> Supplied material:
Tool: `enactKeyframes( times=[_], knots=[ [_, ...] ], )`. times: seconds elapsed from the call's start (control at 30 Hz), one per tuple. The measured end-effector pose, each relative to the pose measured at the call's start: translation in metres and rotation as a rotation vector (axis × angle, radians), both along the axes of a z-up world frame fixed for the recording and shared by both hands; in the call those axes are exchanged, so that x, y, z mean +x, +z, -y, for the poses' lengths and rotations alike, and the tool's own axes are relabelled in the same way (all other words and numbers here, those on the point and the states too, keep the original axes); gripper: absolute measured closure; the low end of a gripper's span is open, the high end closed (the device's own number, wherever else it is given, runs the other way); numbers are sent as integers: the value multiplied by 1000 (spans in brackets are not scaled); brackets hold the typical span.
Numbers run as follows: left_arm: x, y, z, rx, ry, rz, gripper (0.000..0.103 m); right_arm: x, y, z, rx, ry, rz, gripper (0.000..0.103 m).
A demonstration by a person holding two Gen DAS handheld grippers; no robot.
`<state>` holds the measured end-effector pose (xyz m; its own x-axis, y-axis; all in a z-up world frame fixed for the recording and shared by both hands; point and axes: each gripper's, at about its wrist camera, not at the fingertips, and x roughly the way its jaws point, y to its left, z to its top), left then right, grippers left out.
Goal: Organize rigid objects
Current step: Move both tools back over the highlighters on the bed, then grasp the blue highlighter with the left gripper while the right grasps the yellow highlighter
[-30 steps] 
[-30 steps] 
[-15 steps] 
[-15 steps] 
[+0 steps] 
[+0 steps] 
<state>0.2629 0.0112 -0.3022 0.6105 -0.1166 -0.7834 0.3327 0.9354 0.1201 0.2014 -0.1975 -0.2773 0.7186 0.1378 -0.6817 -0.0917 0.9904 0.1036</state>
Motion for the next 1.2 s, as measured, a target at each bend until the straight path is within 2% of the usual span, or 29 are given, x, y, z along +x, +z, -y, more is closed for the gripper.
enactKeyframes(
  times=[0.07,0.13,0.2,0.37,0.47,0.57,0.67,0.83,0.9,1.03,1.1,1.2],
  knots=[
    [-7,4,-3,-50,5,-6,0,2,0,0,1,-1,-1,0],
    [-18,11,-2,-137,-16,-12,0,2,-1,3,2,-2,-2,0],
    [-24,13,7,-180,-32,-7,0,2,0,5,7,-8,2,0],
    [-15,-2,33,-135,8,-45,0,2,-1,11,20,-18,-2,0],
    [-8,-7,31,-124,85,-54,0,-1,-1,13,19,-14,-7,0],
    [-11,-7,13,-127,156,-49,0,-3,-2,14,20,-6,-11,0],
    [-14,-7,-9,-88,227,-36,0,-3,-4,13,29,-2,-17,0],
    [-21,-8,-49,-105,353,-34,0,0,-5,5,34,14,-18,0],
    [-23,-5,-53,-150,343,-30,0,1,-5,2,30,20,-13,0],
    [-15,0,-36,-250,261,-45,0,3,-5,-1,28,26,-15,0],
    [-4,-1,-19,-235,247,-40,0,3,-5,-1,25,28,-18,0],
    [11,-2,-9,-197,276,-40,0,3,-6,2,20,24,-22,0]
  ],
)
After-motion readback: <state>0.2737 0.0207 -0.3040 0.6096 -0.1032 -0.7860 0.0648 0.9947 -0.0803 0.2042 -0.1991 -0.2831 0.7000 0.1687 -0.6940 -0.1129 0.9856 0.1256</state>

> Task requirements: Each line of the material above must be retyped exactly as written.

> Answer below:
Tool: `enactKeyframes( times=[_], knots=[ [_, ...] ], )`. times: seconds elapsed from the call's start (control at 30 Hz), one per tuple. The measured end-effector pose, each relative to the pose measured at the call's start: translation in metres and rotation as a rotation vector (axis × angle, radians), both along the axes of a z-up world frame fixed for the recording and shared by both hands; in the call those axes are exchanged, so that x, y, z mean +x, +z, -y, for the poses' lengths and rotations alike, and the tool's own axes are relabelled in the same way (all other words and numbers here, those on the point and the states too, keep the original axes); gripper: absolute measured closure; the low end of a gripper's span is open, the high end closed (the device's own number, wherever else it is given, runs the other way); numbers are sent as integers: the value multiplied by 1000 (spans in brackets are not scaled); brackets hold the typical span.
Numbers run as follows: left_arm: x, y, z, rx, ry, rz, gripper (0.000..0.103 m); right_arm: x, y, z, rx, ry, rz, gripper (0.000..0.103 m).
A demonstration by a person holding two Gen DAS handheld grippers; no robot.
`<state>` holds the measured end-effector pose (xyz m; its own x-axis, y-axis; all in a z-up world frame fixed for the recording and shared by both hands; point and axes: each gripper's, at about its wrist camera, not at the fingertips, and x roughly the way its jaws point, y to its left, z to its top), left then right, grippers left out.
Goal: Organize rigid objects
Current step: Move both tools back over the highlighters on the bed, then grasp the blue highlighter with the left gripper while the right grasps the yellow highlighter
[-30 steps] 
[-30 steps] 
[-15 steps] 
[-15 steps] 
[+0 steps] 
[+0 steps] 
<state>0.2629 0.0112 -0.3022 0.6105 -0.1166 -0.7834 0.3327 0.9354 0.1201 0.2014 -0.1975 -0.2773 0.7186 0.1378 -0.6817 -0.0917 0.9904 0.1036</state>
Motion for the next 1.2 s, as measured, a target at each bend until the straight path is within 2% of the usual span, or 29 are given, x, y, z along +x, +z, -y, more is closed for the gripper.
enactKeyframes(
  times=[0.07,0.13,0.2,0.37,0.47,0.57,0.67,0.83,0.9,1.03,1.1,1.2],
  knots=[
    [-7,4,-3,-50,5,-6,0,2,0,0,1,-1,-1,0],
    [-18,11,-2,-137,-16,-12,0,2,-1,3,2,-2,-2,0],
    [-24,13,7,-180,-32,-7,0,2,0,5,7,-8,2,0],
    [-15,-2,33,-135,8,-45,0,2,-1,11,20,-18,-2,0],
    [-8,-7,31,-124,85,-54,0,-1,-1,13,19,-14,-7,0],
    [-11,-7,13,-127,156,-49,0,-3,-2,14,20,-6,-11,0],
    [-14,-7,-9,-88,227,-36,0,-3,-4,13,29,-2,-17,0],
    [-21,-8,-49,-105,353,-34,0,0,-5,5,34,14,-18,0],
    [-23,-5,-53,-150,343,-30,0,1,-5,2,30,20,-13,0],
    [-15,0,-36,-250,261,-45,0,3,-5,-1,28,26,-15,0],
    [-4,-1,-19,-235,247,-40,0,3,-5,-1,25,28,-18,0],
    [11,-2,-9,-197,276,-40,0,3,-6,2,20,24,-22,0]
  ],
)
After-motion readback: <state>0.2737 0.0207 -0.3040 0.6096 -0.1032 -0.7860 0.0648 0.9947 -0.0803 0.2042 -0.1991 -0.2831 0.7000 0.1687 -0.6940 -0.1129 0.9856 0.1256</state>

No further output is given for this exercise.